====== Supplied entries ======

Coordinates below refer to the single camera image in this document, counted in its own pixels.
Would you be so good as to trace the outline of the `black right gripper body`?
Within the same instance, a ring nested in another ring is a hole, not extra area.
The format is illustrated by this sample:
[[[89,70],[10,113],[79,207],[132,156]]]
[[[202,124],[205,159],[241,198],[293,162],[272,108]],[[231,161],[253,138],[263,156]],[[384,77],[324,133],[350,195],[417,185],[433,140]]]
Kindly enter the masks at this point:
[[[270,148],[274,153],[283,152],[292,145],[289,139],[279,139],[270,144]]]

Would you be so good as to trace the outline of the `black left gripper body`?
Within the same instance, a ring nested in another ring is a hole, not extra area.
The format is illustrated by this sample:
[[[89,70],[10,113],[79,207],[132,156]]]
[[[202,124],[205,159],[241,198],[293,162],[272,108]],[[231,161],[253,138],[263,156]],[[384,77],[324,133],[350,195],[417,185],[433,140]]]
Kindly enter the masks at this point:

======

> [To do]
What you need to do is repeat every record above exactly.

> [Completed task]
Coordinates below refer to the single camera image in this document, counted in its own pixels.
Would you be so good as to trace the outline of the `black right gripper body`?
Within the same instance, a ring nested in another ring is a hole, not extra area.
The format is illustrated by this sample:
[[[89,70],[10,113],[79,207],[132,156]]]
[[[202,124],[205,159],[241,198],[293,162],[272,108]],[[231,161],[253,138],[263,156]],[[384,77],[324,133],[350,195],[417,185],[433,140]]]
Kindly enter the masks at this point:
[[[270,148],[274,153],[283,152],[292,145],[289,139],[279,139],[270,144]]]

Would you be so good as to trace the outline of the `black left gripper body`?
Within the same instance, a ring nested in another ring is a hole, not extra area.
The format is illustrated by this sample:
[[[89,70],[10,113],[79,207],[132,156]]]
[[[202,124],[205,159],[241,198],[293,162],[272,108]],[[231,161],[253,138],[263,156]],[[384,77],[324,133],[350,195],[417,185],[433,140]]]
Kindly enter the masks at this point:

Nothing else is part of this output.